**TASK DIRECTIONS**. Below are entries to examine: work out how many lines contain the word "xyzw", and give only that number.

(Stored records)
──────
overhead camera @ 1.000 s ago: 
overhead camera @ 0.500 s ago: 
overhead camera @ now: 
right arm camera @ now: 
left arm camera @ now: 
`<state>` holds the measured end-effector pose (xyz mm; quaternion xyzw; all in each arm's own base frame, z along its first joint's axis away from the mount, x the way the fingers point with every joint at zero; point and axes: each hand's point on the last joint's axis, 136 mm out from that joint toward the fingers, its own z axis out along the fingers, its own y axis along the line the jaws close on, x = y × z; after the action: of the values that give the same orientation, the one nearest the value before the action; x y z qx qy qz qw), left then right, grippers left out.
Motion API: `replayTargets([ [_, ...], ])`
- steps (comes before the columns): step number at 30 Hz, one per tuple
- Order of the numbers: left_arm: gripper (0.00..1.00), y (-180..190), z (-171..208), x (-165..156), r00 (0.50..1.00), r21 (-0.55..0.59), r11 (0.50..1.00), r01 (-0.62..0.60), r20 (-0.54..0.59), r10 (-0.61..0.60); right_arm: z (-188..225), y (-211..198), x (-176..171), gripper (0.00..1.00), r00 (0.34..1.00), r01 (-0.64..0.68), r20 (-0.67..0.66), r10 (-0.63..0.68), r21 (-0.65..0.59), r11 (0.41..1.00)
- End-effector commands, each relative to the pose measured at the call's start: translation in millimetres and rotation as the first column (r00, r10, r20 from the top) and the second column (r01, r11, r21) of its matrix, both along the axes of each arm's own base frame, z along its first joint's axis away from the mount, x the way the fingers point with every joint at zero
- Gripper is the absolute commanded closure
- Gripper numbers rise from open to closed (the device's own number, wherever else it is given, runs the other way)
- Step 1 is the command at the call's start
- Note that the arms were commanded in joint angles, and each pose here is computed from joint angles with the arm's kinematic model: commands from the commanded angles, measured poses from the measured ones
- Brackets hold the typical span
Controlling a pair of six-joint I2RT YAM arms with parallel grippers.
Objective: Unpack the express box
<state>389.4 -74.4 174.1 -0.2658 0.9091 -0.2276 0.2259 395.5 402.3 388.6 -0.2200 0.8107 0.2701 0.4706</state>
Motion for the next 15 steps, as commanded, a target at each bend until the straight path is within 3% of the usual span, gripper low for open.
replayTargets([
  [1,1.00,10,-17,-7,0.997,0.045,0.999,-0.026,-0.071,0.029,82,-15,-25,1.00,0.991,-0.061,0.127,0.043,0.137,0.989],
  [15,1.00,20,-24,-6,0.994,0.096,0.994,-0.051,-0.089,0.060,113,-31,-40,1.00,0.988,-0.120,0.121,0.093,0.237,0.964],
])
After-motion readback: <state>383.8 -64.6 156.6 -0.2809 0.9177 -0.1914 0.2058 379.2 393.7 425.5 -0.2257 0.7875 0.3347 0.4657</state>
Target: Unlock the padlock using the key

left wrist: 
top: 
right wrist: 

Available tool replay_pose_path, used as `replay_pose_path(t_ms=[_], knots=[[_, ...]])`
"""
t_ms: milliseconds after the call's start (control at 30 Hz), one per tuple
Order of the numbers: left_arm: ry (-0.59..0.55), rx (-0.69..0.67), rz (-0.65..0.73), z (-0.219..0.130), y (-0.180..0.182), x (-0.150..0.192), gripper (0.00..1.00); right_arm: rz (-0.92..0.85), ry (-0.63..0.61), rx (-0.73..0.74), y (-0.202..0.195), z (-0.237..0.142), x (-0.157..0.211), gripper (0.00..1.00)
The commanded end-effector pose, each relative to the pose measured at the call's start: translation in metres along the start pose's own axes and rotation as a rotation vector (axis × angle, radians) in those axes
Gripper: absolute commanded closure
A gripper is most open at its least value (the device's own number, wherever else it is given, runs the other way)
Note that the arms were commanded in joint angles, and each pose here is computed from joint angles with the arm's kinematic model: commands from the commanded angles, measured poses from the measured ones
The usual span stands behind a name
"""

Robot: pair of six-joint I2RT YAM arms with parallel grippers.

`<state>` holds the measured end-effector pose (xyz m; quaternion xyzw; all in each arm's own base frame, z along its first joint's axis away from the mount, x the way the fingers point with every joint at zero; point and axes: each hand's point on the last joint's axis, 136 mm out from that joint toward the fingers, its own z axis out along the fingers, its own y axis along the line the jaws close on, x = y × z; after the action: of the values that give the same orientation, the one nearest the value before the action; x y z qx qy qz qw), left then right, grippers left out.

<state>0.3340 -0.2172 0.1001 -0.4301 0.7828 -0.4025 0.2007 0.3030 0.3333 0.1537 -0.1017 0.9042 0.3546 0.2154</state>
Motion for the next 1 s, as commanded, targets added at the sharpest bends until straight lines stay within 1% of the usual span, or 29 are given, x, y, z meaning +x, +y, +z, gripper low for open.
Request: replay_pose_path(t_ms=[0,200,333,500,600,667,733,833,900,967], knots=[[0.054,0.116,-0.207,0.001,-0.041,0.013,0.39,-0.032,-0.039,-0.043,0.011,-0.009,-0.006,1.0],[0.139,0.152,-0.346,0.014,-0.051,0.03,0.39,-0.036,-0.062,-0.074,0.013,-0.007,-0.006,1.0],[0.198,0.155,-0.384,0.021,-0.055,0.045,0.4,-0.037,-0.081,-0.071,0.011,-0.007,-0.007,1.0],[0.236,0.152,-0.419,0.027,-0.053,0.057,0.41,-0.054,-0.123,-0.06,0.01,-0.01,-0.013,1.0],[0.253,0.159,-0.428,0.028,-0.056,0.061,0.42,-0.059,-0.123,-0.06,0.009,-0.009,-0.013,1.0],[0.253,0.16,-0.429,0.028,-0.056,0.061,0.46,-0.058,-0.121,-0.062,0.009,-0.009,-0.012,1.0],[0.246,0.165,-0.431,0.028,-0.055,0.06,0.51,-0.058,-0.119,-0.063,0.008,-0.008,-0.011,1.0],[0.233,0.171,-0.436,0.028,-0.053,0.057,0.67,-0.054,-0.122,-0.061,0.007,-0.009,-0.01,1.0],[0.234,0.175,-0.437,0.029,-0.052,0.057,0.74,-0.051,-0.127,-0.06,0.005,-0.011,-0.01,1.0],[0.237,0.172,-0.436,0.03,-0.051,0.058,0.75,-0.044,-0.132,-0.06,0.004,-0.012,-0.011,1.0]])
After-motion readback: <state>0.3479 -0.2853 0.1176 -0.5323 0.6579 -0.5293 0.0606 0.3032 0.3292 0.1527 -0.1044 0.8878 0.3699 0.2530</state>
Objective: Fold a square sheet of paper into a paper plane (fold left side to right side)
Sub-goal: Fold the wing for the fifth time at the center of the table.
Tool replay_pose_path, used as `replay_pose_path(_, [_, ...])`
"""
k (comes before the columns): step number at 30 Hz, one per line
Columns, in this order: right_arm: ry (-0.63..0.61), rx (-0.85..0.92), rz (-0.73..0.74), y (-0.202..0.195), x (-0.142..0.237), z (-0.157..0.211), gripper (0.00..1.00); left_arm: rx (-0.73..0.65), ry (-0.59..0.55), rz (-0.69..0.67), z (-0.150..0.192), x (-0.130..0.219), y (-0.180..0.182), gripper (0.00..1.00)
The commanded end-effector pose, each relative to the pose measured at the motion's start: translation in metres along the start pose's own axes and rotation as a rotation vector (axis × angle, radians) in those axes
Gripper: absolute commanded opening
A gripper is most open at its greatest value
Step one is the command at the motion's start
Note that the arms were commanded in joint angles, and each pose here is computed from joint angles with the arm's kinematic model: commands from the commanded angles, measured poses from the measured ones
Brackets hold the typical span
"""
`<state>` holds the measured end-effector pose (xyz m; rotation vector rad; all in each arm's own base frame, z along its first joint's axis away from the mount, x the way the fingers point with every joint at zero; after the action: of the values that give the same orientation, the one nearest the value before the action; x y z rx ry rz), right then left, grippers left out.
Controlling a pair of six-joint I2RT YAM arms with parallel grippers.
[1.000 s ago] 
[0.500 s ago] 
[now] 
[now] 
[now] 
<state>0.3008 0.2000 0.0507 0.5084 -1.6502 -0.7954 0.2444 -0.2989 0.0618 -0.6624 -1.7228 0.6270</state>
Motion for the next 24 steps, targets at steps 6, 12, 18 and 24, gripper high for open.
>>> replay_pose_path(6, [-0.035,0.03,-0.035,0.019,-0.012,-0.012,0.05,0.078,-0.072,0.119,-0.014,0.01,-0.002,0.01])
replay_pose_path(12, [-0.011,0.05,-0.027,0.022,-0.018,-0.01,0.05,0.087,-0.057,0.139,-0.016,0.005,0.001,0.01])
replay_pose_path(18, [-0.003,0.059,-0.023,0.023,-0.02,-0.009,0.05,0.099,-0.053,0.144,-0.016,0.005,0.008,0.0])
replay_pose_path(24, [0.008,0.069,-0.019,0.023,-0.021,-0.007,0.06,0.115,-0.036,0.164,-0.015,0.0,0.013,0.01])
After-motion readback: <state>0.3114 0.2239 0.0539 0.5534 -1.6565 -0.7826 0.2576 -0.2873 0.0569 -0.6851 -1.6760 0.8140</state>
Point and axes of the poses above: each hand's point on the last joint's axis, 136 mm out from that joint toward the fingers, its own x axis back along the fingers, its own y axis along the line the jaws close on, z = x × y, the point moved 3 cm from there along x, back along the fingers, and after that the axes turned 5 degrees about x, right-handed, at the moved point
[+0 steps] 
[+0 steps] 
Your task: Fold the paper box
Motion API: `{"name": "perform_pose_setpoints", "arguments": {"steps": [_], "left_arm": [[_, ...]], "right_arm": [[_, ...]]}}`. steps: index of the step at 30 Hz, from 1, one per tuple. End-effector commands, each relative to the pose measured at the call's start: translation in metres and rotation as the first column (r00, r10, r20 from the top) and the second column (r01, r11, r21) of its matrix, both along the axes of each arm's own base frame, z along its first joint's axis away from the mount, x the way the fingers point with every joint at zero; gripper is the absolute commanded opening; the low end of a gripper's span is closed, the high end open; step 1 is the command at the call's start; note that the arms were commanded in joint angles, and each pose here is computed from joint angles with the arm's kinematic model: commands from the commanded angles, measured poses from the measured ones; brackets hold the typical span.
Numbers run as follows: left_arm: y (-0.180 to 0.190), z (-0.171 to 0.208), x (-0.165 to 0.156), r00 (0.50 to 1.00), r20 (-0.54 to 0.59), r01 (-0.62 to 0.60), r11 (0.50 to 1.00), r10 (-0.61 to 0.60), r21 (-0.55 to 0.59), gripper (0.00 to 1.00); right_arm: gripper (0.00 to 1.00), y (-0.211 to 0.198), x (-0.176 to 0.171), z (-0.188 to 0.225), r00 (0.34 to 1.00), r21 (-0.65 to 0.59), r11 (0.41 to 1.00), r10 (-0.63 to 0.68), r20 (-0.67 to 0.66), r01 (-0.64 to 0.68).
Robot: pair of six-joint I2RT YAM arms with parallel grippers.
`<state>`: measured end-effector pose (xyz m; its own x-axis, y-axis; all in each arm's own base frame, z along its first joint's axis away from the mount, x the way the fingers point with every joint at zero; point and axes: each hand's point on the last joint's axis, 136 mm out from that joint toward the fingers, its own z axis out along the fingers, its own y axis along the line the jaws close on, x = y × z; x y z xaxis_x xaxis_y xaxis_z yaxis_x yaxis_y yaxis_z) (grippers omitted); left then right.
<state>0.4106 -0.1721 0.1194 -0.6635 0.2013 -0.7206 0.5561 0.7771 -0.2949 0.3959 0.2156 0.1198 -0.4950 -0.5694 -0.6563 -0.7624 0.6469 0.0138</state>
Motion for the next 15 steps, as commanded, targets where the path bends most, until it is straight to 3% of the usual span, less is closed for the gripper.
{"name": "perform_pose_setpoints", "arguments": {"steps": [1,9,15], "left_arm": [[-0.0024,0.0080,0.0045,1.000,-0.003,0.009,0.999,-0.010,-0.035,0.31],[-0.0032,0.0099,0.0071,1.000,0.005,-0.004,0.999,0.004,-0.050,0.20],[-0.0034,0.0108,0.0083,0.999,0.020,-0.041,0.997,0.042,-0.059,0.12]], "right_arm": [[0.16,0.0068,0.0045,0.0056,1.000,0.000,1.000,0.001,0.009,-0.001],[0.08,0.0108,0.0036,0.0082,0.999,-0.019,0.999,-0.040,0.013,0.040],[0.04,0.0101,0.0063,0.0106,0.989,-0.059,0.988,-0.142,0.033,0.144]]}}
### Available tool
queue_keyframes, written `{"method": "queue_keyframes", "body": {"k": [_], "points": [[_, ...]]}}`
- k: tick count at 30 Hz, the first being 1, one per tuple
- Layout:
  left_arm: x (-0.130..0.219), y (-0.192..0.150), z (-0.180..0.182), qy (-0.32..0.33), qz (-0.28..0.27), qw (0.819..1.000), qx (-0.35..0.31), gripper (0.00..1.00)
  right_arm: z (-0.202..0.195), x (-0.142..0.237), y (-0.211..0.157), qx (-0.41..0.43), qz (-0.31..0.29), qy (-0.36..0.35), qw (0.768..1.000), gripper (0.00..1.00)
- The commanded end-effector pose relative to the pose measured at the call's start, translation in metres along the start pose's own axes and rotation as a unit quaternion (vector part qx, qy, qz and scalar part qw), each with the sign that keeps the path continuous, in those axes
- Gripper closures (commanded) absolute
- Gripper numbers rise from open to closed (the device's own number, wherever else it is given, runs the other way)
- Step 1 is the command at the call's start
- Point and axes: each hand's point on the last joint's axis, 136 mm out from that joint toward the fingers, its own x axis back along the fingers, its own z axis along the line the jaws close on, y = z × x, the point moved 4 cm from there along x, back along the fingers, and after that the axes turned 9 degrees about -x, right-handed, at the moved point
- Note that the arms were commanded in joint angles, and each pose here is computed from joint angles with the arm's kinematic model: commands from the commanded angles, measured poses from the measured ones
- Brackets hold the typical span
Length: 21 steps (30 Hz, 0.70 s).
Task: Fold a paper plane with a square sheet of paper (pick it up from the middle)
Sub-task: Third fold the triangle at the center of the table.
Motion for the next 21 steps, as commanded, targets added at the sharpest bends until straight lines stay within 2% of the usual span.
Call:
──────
**ANSWER SECTION**. 2